§ WHAT THE TASK ASKS: The whole listing below must be repeated exactly.

§ DATA FOR THIS TASK:

────

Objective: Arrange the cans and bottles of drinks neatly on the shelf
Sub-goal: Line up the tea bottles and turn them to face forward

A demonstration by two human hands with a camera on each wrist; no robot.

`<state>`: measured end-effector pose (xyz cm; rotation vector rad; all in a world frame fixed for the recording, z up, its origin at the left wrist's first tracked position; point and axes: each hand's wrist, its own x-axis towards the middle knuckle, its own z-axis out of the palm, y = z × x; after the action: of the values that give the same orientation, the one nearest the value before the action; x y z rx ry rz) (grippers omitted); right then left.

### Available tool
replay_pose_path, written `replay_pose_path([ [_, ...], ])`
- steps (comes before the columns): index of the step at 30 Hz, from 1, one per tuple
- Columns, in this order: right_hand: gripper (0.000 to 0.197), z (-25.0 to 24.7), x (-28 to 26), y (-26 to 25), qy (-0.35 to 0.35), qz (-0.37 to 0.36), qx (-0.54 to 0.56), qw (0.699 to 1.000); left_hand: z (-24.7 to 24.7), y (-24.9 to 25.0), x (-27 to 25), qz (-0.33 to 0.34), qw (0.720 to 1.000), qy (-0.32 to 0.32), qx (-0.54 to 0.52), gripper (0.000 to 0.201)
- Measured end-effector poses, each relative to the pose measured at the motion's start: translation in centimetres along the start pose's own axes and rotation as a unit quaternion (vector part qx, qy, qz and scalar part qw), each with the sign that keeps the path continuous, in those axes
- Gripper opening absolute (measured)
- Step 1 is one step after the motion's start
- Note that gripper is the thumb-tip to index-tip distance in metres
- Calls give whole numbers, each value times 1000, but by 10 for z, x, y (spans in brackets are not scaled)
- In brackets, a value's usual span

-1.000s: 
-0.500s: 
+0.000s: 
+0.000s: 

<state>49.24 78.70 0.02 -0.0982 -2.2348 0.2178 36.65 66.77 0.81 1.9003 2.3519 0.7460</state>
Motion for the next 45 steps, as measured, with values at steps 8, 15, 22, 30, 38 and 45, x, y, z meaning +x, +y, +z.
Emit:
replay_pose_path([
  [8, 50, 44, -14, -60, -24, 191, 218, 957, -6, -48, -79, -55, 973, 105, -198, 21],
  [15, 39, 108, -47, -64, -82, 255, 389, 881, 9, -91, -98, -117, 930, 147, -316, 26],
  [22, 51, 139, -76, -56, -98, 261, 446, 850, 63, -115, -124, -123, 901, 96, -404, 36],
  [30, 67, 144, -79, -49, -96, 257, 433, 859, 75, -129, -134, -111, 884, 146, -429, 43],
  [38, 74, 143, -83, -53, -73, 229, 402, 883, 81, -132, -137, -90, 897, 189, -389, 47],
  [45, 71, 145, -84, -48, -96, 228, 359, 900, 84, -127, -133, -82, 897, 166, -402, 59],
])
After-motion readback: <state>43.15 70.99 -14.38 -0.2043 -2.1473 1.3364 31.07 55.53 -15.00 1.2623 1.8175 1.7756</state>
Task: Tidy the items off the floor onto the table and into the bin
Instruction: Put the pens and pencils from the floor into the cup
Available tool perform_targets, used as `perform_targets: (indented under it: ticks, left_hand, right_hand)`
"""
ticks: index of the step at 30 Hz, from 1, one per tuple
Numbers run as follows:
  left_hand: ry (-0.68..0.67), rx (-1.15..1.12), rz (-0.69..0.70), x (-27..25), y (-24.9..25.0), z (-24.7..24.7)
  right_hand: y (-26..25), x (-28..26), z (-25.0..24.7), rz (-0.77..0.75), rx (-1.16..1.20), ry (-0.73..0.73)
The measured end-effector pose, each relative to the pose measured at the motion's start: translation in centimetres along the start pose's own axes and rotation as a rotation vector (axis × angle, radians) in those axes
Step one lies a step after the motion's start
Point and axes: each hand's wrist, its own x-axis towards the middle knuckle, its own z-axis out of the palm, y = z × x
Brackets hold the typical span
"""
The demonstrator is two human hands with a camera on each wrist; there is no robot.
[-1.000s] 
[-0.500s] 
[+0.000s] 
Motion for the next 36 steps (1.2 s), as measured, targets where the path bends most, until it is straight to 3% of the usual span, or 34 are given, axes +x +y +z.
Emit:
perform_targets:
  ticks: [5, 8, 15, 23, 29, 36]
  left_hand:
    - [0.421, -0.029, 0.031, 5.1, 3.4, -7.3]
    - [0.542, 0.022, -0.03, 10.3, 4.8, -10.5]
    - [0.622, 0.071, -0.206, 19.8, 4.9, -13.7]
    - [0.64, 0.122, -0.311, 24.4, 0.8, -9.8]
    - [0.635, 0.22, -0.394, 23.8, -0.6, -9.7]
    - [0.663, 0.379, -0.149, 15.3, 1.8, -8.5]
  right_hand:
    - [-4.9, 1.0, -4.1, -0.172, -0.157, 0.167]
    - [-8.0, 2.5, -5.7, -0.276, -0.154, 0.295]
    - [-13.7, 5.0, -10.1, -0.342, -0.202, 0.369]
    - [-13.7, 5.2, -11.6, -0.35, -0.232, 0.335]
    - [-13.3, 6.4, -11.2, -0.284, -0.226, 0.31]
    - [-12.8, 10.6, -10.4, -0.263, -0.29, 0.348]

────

§ ANSWER SPACE:
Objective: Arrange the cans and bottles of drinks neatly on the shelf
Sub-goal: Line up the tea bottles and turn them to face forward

A demonstration by two human hands with a camera on each wrist; no robot.

`<state>`: measured end-effector pose (xyz cm; rotation vector rad; all in a world frame fixed for the recording, z up, its origin at the left wrist's first tracked position; point and axes: each hand's wrist, its own x-axis towards the middle knuckle, its own z-axis out of the palm, y = z × x; after the action: of the values that give the same orientation, the one nearest the value before the action; x y z rx ry rz) (grippers omitted); right then left.

### Available tool
replay_pose_path, written `replay_pose_path([ [_, ...], ])`
- steps (comes before the columns): index of the step at 30 Hz, from 1, one per tuple
- Columns, in this order: right_hand: gripper (0.000 to 0.197), z (-25.0 to 24.7), x (-28 to 26), y (-26 to 25), qy (-0.35 to 0.35), qz (-0.37 to 0.36), qx (-0.54 to 0.56), qw (0.699 to 1.000); left_hand: z (-24.7 to 24.7), y (-24.9 to 25.0), x (-27 to 25), qz (-0.33 to 0.34), qw (0.720 to 1.000), qy (-0.32 to 0.32), qx (-0.54 to 0.52), gripper (0.000 to 0.201)
- Measured end-effector poses, each relative to the pose measured at the motion's start: translation in centimetres along the start pose's own axes and rotation as a unit quaternion (vector part qx, qy, qz and scalar part qw), each with the sign that keeps the path continuous, in those axes
- Gripper opening absolute (measured)
- Step 1 is one step after the motion's start
- Note that gripper is the thumb-tip to index-tip distance in metres
- Calls give whole numbers, each value times 1000, but by 10 for z, x, y (spans in brackets are not scaled)
- In brackets, a value's usual span

-1.000s: 
-0.500s: 
+0.000s: 
+0.000s: 

<state>49.24 78.70 0.02 -0.0982 -2.2348 0.2178 36.65 66.77 0.81 1.9003 2.3519 0.7460</state>
Motion for the next 45 steps, as measured, with values at steps 8, 15, 22, 30, 38 and 45, x, y, z meaning +x, +y, +z.
Emit:
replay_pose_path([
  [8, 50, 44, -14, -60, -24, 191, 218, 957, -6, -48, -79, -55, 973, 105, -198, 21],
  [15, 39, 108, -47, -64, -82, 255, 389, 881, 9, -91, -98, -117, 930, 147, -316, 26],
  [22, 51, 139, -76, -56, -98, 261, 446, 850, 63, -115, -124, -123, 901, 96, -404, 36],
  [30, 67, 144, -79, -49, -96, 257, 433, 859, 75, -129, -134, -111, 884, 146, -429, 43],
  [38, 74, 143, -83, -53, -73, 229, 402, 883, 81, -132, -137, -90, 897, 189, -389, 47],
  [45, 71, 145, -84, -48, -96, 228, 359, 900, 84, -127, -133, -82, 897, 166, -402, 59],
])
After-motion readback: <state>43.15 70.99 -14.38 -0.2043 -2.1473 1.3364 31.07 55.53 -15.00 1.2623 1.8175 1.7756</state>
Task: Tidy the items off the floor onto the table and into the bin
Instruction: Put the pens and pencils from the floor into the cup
Available tool perform_targets, used as `perform_targets: (indented under it: ticks, left_hand, right_hand)`
"""
ticks: index of the step at 30 Hz, from 1, one per tuple
Numbers run as follows:
  left_hand: ry (-0.68..0.67), rx (-1.15..1.12), rz (-0.69..0.70), x (-27..25), y (-24.9..25.0), z (-24.7..24.7)
  right_hand: y (-26..25), x (-28..26), z (-25.0..24.7), rz (-0.77..0.75), rx (-1.16..1.20), ry (-0.73..0.73)
The measured end-effector pose, each relative to the pose measured at the motion's start: translation in centimetres along the start pose's own axes and rotation as a rotation vector (axis × angle, radians) in those axes
Step one lies a step after the motion's start
Point and axes: each hand's wrist, its own x-axis towards the middle knuckle, its own z-axis out of the palm, y = z × x
Brackets hold the typical span
"""
The demonstrator is two human hands with a camera on each wrist; there is no robot.
[-1.000s] 
[-0.500s] 
[+0.000s] 
Motion for the next 36 steps (1.2 s), as measured, targets where the path bends most, until it is straight to 3% of the usual span, or 34 are given, axes +x +y +z.
Emit:
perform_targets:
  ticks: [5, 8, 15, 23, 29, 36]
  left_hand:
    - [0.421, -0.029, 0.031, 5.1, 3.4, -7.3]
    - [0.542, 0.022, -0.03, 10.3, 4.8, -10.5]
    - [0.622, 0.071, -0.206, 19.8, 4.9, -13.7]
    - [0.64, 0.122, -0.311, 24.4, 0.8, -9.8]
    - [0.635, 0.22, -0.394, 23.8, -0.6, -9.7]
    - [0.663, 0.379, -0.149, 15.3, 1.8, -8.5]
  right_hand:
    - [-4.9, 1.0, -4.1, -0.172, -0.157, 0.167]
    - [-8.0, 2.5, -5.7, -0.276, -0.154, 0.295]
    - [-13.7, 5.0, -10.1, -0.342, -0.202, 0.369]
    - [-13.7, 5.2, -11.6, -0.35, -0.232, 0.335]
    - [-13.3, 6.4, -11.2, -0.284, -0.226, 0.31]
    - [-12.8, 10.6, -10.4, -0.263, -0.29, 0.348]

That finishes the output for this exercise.